◆ WHAT IS BEING ASKED ◆
Once you find the line that contains "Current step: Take", transcribe it and each line after it through the end of the listing, exactly as written.

* * *

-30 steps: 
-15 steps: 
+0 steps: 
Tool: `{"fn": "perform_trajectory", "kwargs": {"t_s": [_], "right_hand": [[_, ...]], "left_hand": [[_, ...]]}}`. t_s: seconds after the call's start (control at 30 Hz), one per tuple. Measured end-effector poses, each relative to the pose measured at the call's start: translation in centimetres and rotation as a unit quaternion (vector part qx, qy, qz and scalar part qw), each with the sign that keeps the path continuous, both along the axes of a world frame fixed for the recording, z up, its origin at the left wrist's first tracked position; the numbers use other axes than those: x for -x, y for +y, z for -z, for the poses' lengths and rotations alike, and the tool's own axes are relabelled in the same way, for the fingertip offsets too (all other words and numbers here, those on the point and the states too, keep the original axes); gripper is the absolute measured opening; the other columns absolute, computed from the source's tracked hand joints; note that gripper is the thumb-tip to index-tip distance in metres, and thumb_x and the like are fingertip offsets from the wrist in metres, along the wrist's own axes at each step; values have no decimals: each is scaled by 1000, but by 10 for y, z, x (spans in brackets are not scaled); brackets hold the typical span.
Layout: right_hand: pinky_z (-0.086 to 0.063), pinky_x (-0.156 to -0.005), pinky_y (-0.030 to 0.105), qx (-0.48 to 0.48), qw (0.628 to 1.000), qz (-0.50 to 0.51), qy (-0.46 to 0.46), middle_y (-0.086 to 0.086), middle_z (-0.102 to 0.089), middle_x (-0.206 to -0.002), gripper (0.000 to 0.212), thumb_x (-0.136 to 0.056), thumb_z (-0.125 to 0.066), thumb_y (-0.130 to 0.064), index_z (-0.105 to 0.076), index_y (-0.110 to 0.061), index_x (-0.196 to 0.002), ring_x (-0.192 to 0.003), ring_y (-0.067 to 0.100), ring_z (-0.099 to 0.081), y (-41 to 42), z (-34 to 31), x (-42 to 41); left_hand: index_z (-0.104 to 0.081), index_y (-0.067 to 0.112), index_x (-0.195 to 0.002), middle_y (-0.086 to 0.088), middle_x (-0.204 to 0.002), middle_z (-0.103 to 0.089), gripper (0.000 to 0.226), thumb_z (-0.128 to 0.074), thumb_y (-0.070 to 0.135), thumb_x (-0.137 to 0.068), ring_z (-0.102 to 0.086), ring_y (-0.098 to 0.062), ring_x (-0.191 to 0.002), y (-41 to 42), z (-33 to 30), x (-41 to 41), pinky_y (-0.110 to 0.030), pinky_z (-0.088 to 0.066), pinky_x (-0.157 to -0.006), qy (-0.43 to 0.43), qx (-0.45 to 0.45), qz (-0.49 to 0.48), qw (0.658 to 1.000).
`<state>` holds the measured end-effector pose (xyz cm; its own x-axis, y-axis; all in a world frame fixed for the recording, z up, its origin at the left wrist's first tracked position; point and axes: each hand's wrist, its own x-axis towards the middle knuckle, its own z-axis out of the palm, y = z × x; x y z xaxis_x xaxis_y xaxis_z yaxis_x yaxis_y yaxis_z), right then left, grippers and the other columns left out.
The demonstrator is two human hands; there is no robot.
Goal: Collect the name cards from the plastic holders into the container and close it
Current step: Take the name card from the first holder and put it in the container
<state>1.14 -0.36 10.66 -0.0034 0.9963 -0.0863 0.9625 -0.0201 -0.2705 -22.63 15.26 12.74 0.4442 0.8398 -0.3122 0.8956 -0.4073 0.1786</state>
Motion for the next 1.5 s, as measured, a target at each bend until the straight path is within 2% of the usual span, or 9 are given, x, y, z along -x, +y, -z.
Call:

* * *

◆ ANSWER BELOW ◆
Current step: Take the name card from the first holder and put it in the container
<state>1.14 -0.36 10.66 -0.0034 0.9963 -0.0863 0.9625 -0.0201 -0.2705 -22.63 15.26 12.74 0.4442 0.8398 -0.3122 0.8956 -0.4073 0.1786</state>
Motion for the next 1.5 s, as measured, a target at each bend until the straight path is within 2% of the usual span, or 9 are given, x, y, z along -x, +y, -z.
Call:

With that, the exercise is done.